All of the records should be restated word for word.

[EXTRACTED DATA — start]

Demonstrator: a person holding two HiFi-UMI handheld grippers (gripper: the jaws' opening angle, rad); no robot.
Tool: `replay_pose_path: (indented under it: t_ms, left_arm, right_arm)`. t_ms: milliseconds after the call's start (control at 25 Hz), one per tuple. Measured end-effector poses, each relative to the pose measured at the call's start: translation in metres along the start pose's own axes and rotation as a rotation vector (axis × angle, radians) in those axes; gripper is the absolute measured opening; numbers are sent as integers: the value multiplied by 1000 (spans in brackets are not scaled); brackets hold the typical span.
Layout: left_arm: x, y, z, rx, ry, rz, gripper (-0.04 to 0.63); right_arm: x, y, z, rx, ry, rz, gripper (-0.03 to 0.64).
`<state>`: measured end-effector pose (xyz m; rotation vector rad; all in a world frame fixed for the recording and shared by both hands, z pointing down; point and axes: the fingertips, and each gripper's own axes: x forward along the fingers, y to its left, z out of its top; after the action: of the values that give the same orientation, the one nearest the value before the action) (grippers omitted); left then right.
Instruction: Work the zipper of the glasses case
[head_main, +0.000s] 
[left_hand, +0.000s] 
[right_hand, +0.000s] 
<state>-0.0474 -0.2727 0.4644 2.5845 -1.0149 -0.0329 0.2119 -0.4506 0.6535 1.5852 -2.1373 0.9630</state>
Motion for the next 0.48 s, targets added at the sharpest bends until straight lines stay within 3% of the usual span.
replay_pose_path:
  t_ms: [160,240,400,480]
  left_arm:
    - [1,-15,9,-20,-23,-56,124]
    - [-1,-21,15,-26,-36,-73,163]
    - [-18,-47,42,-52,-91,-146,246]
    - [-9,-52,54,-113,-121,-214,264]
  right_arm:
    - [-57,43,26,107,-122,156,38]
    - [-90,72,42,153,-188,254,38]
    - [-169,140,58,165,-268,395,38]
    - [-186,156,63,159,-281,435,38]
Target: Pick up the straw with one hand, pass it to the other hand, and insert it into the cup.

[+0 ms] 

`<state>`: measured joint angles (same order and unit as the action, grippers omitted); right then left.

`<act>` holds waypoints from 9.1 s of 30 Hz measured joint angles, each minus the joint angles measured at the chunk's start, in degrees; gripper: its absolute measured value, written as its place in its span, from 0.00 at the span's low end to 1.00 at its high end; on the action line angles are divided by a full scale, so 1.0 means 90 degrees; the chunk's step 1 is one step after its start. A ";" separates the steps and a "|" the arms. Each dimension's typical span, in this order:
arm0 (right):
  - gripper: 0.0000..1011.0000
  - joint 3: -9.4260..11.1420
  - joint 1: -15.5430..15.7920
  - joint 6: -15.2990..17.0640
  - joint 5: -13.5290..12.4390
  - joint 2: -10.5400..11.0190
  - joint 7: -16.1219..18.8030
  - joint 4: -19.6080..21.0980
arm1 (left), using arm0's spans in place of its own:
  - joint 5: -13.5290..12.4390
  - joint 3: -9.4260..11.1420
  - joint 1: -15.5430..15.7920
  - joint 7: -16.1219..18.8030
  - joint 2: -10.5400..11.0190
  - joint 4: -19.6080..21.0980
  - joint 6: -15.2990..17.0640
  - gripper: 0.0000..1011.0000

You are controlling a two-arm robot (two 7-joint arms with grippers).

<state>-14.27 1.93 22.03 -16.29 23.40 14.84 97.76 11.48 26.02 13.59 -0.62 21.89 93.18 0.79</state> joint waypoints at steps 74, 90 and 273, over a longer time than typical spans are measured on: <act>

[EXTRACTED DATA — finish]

* **TASK OUTPUT**
Demonstrator: a person holding two HiFi-UMI handheld grippers (gripper: the jaws' opening angle, rad); no robot.
Tool: `replay_pose_path: (indented under it: t_ms, left_arm, right_arm)`. t_ms: milliseconds after the call's start (control at 25 Hz), one per tuple. Measured end-effector poses, each relative to the pose measured at the call's start: translation in metres along the start pose's own axes and rotation as a rotation vector (axis × angle, radians) in those axes; gripper is the absolute measured opening; numbers are sent as integers: the value multiplied by 1000 (spans in brackets are not scaled); brackets hold the typical span.
Layout: left_arm: x, y, z, rx, ry, rz, gripper (-0.04 to 0.63); right_arm: x, y, z, rx, ry, rz, gripper (-0.03 to 0.64).
`<state>`: measured end-effector pose (xyz m; rotation vector rad; all in a world frame fixed for the recording and shared by both hands, z pointing down; point and axes: the fingertips, and each gripper's own axes: x forward along the fingers, y to its left, z out of its top; after the action: of the values that give the same orientation, the one nearest the value before the action) (grippers omitted); left then right.
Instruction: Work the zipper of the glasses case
[head_main, +0.000s] 
[left_hand, +0.000s] 
[right_hand, +0.000s] 
<state>-0.0474 -0.2727 0.4644 2.5845 -1.0149 -0.0329 0.2119 -0.4506 0.6535 1.5852 -2.1373 0.9630</state>
Motion for the next 0.48 s, targets added at the sharpest bends until straight lines stay within 3% of the usual span.
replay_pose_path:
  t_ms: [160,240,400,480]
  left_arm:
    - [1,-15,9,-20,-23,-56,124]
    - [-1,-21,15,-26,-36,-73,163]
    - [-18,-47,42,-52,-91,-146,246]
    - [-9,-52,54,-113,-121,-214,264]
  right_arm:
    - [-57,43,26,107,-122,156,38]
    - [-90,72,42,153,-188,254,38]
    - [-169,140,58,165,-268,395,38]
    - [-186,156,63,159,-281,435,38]
Target: Pick up the straw with one hand, pass it to the other hand, and insert it into the cup.

[+0 ms] 

`<state>`: measured joint angles (same order and unit as the action, grippers omitted); right then left.

`<act>` holds waypoints from 9.1 s of 30 Hz measured joint angles, each minus the joint angles measured at the chunk's start, in degrees; gripper: its absolute measured value, written as its place in its span, from 0.00 at the span's low end to 1.00 at its high end; on the action line angles are divided by a full scale, so 1.0 means 90 degrees; the chunk's step 1 is one step after its start. A ";" separates the steps and a "|" the arms. Each dimension's typical span, in this order:
arm0 (right):
  - gripper: 0.0000..1011.0000
  - joint 3: -9.4260..11.1420
  - joint 1: -15.5430..15.7920
  - joint 6: -15.2990..17.0640
  - joint 5: -13.5290..12.4390
  - joint 2: -10.5400..11.0190
  - joint 7: -16.1219..18.8030
  - joint 4: -19.6080..21.0980
arm1 (left), using arm0's spans in place of its own:
  - joint 5: -13.5290..12.4390
  - joint 3: -9.4260..11.1420
  - joint 1: -15.5430..15.7920
  - joint 7: -16.1219..18.8030
  - joint 2: -10.5400..11.0190
  - joint 4: -19.6080..21.0980
  - joint 6: -15.2990..17.0640
  - gripper: 0.0000..1011.0000

You are controlling a two-arm robot (two 7-joint arms with grippers).

<state>-14.27 1.93 22.03 -16.29 23.40 14.84 97.76 11.48 26.02 13.59 -0.62 21.89 93.18 0.79</state> joint waypoints at steps 74, 90 and 273, over a longer time than typical spans are measured on: <act>

What is written here forms the complete answer.